If you receive rental income from the rental of a dwelling unit, there are certain rental expenses you may deduct on your tax return. These expenses may include mortgage interest, property tax, operating expenses, depreciation, and repairs. You can deduct the ordinary and necessary expenses for managing, conserving and maintaining your rental property. Ordinary expenses are those that are common and generally accepted in the business. Necessary expenses are those that are deemed appropriate, such as interest, taxes, advertising, maintenance, utilities and insurance.

Thinking about working at your home? Tax Breaks for
Office in the Home

With the internet and computer technology, the ability for many workers to perform their regular work duties and work from home is increasing at a rapid rate. Employers are looking at this option closer with the economic downturn causing many companies to aggressively seek any cost savings measures. There are good tax breaks (deductions) available for persons who maintain an office in their home, but the rules are specific and strict. For example, you can't use your dining room as an office and get the deductions. The office must be used exclusively for business.

The Best Way to Reduce your Taxes is to Keep Good Records

If you are not currently tracking your personal and household expenses, we suggest that you start right away. It can mean many dollars in tax savings to you at filing time and make things much easier should you ever have to deal with the IRS on any issues. The time spent will be well worth it! You may choose any recordkeeping system suited to your business that clearly shows your income and expenses (kind of records to keep). The time you are required to keep records includes the period of time during which you can amend your tax return to claim a credit or refund, or that the IRS can assess more tax.

 American Opportunity Credit Helps Pay for First Four Years of College

More parents and students can use a federal education credit to offset part of the cost of college under the new American Opportunity Credit. This credit modifies the existing Hope credit for tax years 2009 and 2010, making it available to a broader range of taxpayers. Income guidelines are expanded and required course materials are added to the list of qualified expenses. Many of those eligible will qualify for the maximum annual credit of $2,500 per student.
In many cases, the American Opportunity Credit offers greater tax savings than existing education tax breaks. Here are some of its key features:
• Tuition, related fees and required course materials, such as books, generally qualify.
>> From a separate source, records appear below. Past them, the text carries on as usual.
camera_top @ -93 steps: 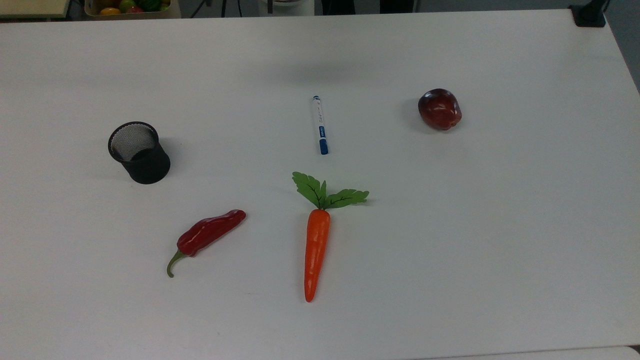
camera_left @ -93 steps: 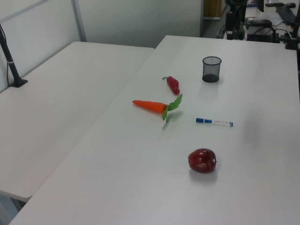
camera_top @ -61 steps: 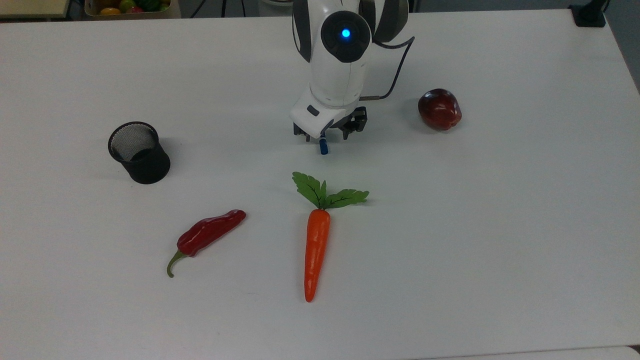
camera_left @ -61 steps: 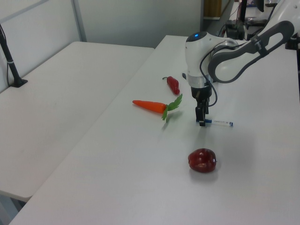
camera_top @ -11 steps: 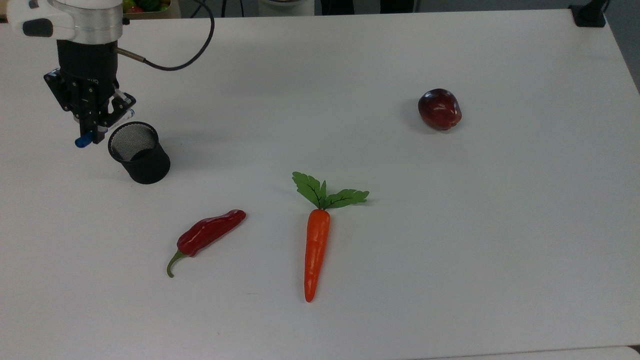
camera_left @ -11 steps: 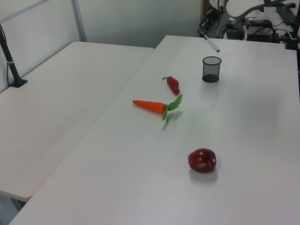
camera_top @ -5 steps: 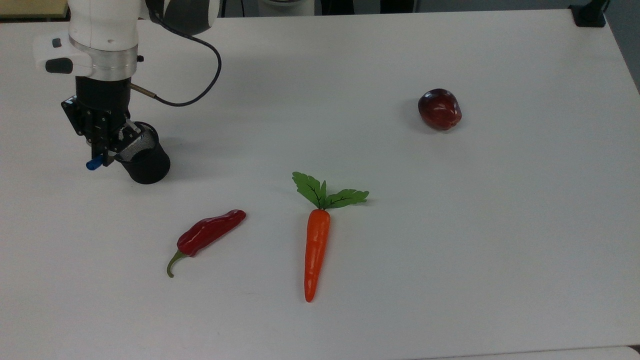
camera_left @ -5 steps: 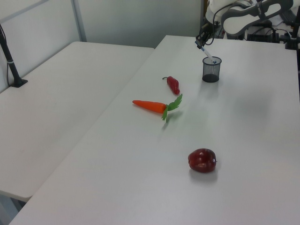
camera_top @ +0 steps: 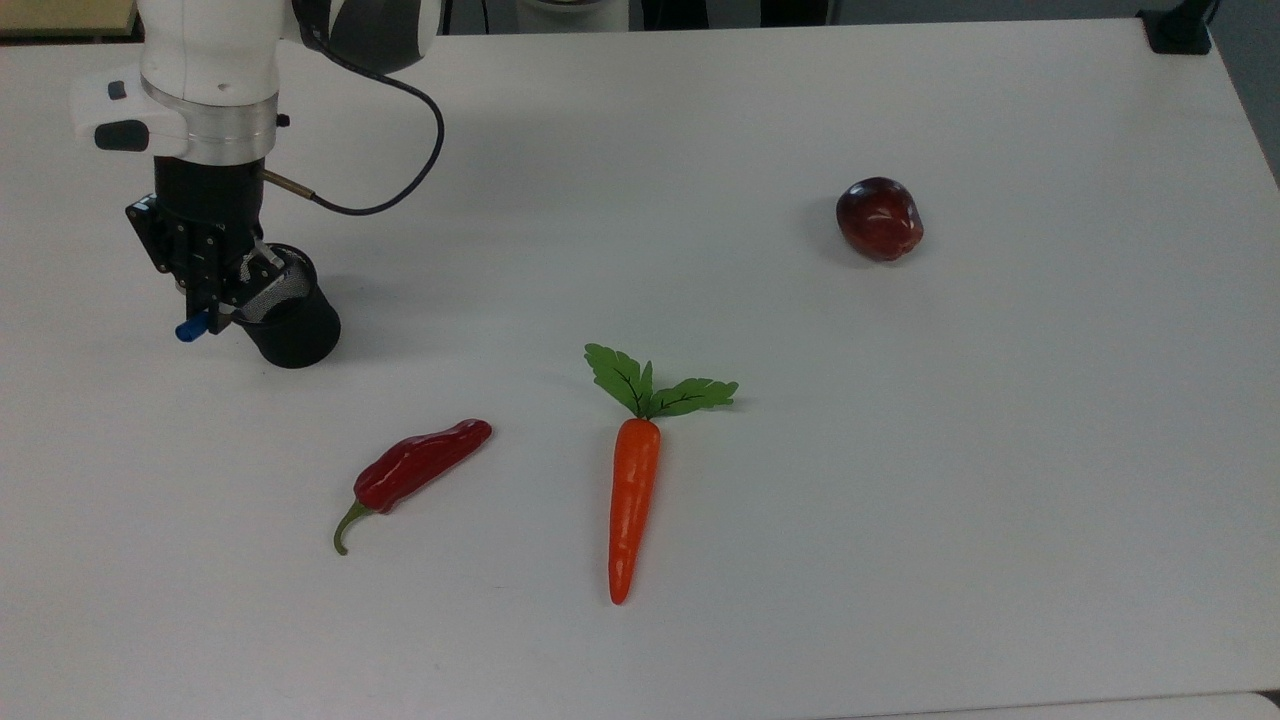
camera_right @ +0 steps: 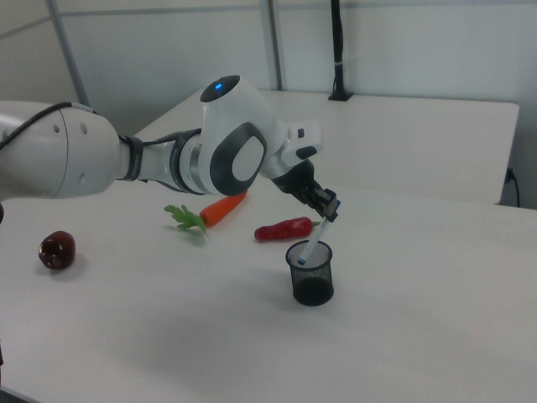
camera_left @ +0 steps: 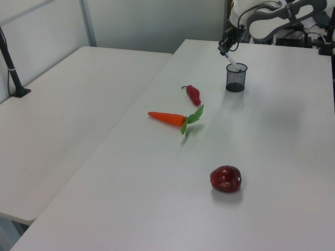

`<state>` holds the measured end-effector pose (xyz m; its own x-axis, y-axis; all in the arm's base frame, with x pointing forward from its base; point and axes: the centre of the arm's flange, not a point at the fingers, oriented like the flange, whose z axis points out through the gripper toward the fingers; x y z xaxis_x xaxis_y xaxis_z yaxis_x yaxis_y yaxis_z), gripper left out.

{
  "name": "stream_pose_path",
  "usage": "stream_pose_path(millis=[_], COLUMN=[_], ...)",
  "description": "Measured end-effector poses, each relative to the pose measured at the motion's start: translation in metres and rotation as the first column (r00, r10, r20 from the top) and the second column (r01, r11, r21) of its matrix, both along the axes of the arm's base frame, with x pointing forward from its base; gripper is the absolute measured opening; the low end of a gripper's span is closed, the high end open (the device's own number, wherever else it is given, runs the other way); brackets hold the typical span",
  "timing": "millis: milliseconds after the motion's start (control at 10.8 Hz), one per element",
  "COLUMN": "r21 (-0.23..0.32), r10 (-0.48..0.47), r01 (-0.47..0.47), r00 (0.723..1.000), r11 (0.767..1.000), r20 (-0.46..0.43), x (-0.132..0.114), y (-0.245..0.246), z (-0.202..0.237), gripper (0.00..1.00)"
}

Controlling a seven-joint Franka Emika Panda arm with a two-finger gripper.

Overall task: Place marker
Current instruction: 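Lower the marker upright into the black mesh pen cup, then open the gripper to release the marker in the cup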

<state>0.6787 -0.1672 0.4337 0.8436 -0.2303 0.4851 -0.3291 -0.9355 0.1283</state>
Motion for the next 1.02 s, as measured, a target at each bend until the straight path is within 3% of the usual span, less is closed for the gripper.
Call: stream_pose_path(millis=[185, 463, 649, 741, 1020], r21=[0.000, 0.000, 0.000, 0.000, -0.001], r10=[0.000, -0.001, 0.001, 0.004, 0.015], r01=[0.000, 0.001, -0.001, -0.004, -0.015], r00=[1.000, 1.000, 1.000, 1.000, 1.000], r11=[1.000, 1.000, 1.000, 1.000, 1.000], r20=[0.000, 0.000, 0.002, 0.003, 0.018], x=[0.000, 0.000, 0.001, 0.001, 0.004], y=[0.000, 0.000, 0.002, 0.004, 0.011], z=[0.000, 0.000, 0.001, 0.001, 0.009], gripper=[0.19, 0.58, 0.89, 1.00, 1.00])
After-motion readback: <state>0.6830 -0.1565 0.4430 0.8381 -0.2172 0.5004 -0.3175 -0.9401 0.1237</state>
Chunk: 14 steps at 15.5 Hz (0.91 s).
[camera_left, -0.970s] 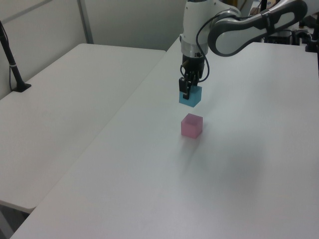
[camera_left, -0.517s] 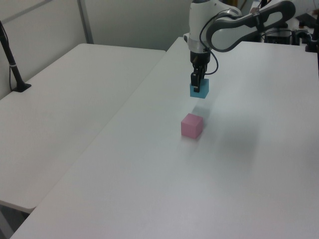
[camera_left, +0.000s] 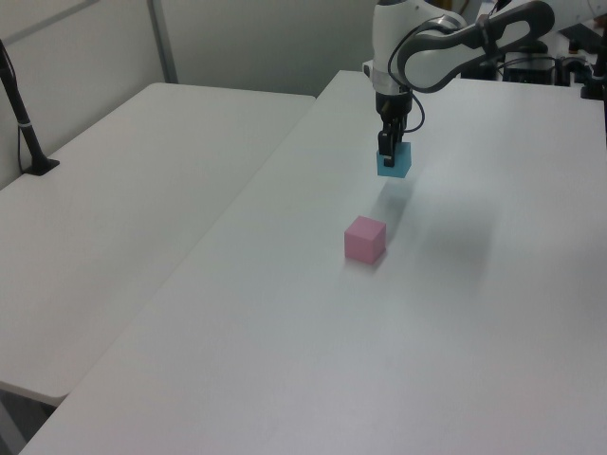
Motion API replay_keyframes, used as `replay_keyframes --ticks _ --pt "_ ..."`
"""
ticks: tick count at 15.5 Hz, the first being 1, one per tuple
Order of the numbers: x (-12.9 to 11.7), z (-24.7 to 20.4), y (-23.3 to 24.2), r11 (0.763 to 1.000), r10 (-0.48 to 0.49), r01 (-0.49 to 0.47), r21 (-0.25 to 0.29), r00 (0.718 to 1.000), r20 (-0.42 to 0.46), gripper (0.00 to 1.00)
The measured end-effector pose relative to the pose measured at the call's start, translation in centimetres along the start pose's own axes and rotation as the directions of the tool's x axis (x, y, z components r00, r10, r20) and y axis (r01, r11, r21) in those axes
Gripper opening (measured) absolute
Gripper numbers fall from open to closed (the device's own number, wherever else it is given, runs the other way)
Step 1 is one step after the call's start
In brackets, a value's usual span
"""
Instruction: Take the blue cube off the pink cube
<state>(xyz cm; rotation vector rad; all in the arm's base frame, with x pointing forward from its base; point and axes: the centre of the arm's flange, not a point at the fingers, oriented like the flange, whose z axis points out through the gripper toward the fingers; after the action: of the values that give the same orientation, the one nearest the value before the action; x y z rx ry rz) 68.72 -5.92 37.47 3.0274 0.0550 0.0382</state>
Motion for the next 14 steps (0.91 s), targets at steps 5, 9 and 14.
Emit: replay_keyframes --ticks 5,9,14 --pt "-0.2 1.3 1.8 1.0 0.025 -0.025 0.001 1.0 0.019 0.62" --pt "1.0 2.6 3.1 0.999 0.043 -0.043 0.001 0.996 -0.077 0.62" --pt "2.4 3.4 3.6 0.999 0.05 -0.05 0.002 0.993 -0.109 0.8"
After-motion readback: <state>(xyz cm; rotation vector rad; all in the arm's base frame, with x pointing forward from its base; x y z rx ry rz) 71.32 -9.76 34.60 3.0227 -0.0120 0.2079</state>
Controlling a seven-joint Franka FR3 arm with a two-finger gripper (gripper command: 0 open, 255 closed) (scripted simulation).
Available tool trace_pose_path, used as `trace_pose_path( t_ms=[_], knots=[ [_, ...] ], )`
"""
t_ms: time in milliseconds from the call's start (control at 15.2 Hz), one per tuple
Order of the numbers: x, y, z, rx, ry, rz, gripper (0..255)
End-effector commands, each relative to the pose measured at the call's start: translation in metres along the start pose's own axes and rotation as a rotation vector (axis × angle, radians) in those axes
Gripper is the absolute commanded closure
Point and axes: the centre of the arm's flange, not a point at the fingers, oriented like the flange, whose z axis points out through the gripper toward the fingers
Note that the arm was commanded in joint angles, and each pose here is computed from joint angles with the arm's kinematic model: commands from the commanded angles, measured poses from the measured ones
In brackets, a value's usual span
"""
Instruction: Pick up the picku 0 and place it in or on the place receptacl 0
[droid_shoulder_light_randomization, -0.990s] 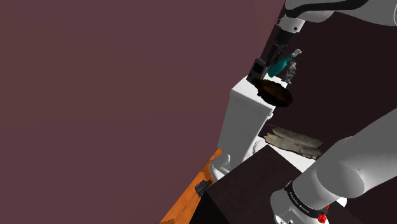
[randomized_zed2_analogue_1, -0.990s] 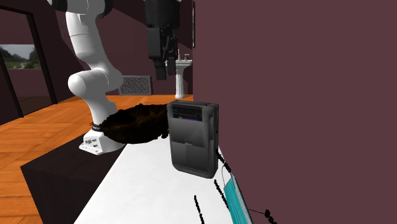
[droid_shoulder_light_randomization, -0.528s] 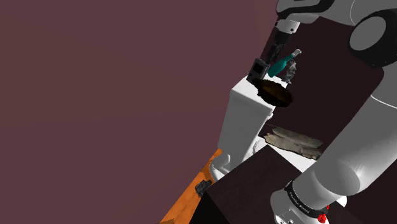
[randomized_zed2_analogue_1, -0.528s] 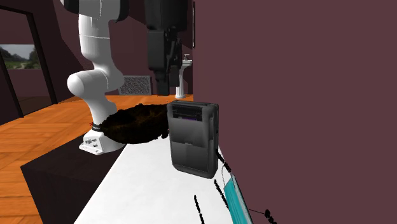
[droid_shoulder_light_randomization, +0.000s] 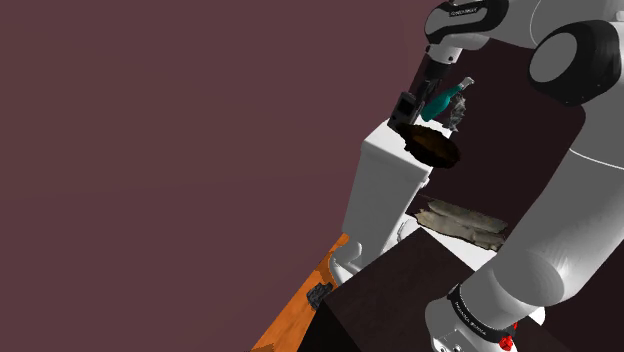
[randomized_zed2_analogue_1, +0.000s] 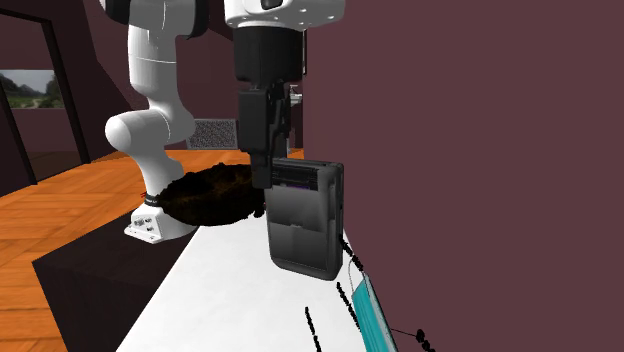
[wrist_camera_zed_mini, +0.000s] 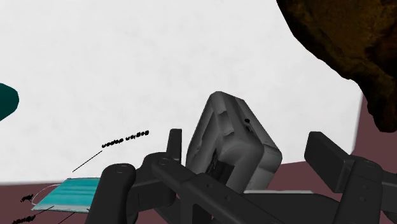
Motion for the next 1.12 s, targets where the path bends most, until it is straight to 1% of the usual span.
trace_pose_path(
  t_ms=[0,462,528,1056],
  knots=[
    [-0.0004,-0.0006,0.0077,0.0,0.0,0.0,0],
    [-0.0003,-0.0005,0.0077,0.0,0.0,0.0,0],
    [-0.0003,-0.0005,0.0077,0.0,0.0,0.0,255],
    [-0.0004,-0.0006,0.0078,0.0,0.0,0.0,255]
  ],
)
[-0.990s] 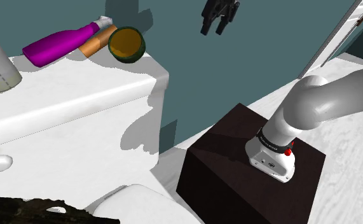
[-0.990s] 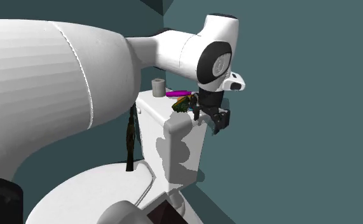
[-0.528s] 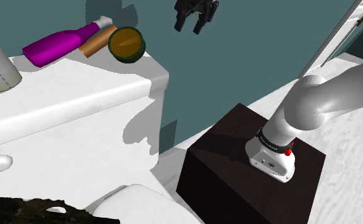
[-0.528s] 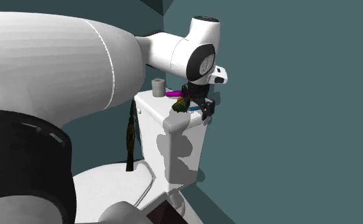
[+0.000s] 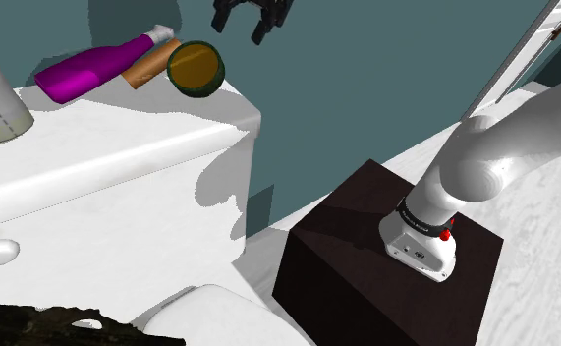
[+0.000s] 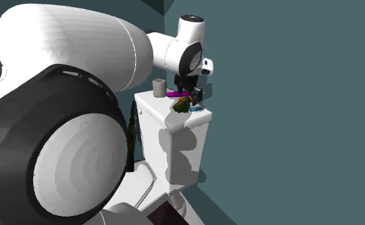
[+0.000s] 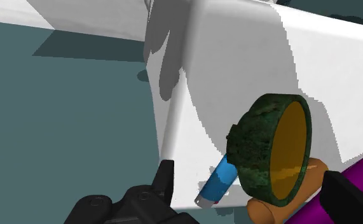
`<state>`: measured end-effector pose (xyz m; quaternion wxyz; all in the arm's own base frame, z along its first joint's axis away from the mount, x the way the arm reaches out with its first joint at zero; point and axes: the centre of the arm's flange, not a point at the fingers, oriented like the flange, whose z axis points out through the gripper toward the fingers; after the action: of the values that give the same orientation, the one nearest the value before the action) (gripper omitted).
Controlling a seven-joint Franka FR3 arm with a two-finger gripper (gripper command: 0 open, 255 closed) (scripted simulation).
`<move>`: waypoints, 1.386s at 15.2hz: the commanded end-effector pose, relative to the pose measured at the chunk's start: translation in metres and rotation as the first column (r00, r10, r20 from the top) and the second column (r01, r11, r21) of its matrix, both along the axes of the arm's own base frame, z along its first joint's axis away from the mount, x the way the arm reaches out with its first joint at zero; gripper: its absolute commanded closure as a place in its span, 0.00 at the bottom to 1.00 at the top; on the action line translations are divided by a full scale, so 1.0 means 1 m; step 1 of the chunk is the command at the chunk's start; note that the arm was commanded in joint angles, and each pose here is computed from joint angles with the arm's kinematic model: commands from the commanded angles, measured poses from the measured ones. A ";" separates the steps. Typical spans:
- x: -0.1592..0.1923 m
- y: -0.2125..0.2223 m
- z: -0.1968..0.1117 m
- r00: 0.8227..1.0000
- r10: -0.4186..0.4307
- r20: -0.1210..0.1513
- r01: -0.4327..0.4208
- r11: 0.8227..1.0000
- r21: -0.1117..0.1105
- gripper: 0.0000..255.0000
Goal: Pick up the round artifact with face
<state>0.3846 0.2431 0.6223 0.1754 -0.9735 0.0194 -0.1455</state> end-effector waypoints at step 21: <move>0.012 0.025 -0.034 1.000 -0.008 0.028 0.007 0.999 0.036 1.00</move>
<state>0.3968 0.2688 0.5879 0.1931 -0.9677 0.0233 -0.1602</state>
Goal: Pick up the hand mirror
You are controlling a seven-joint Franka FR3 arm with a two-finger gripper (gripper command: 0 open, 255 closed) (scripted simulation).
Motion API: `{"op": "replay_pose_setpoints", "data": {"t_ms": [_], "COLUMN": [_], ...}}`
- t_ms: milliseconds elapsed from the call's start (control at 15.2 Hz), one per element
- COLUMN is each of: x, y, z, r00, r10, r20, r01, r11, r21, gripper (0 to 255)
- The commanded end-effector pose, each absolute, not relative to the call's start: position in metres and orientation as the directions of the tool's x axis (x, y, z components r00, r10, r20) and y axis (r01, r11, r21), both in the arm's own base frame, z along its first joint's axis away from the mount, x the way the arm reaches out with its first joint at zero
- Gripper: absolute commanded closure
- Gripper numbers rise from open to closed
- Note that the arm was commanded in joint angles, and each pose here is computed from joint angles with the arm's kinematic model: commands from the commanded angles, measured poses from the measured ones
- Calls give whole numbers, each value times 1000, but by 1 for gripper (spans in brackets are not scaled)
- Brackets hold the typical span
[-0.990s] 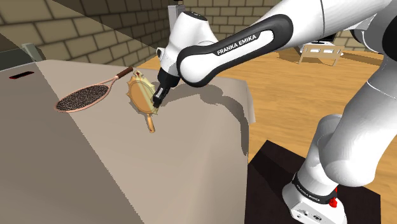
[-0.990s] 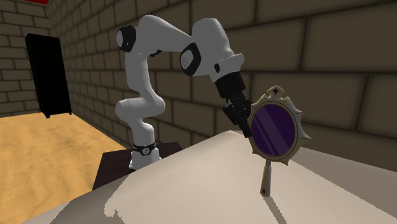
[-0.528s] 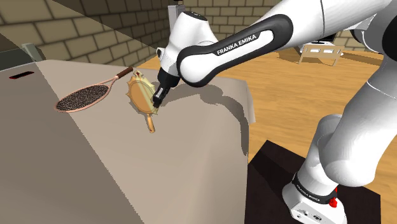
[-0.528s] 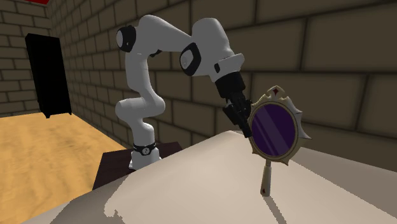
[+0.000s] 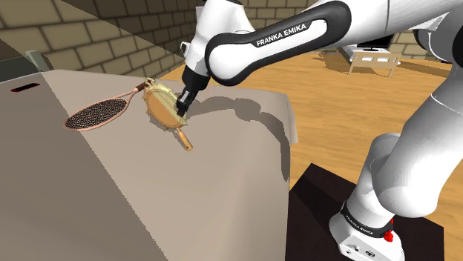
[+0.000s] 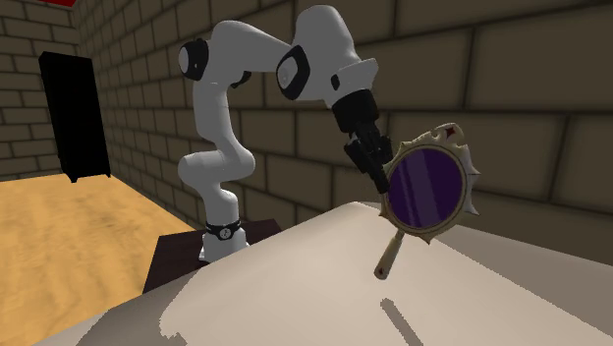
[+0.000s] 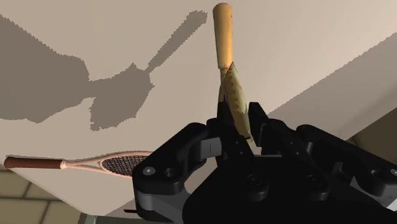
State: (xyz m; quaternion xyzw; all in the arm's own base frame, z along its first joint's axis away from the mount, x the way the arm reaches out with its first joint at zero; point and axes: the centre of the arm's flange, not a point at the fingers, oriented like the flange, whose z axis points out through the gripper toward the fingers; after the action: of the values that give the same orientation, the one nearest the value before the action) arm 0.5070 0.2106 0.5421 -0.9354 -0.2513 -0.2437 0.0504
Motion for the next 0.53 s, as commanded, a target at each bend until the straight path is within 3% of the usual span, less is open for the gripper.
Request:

In the past, books usually were not eligible for education-related credits and deductions.
• The credit is equal to 100 percent of the first $2,000 spent and 25 percent of the next $2,000. That means the full $2,500 credit may be available to a taxpayer who pays $4,000 or more in qualified expenses for an eligible student.
• The full credit is available for taxpayers whose modified adjusted gross income (MAGI) is $80,000 or less ($160,000 or less for filers of a joint return). The credit is reduced or eliminated for taxpayers with incomes above these levels. These income limits are higher than under the existing Hope and lifetime learning credits.
• Forty percent of the American opportunity credit is refundable. This means that even people who owe no tax can get an annual payment of the credit of up to $1,000 for each eligible student. Existing education-related credits and deductions do not provide a benefit to people who owe no tax. The refundable portion of the credit is not available to any student whose investment income is taxed, or may be taxed, at the parent’s rate, commonly referred to as the kiddie tax.
Though most taxpayers who pay for post-secondary education qualify for the American Opportunity Credit, some do not. The limitations include a married person filing a separate return, regardless of income, joint filers whose MAGI is $180,000 or more and, finally, single taxpayers, heads of household and some widows and widowers whose MAGI is $90,000 or more.
There are some post-secondary education expenses that do not qualify for the American Opportunity Credit. They include expenses paid for a student who, as of the beginning of the tax year, has already completed the first four years of college. That’s because the credit is only allowed for the first four years of a post-secondary education.
Students with more than four years of post-secondary education still qualify for the lifetime learning credit and the tuition and fees deduction.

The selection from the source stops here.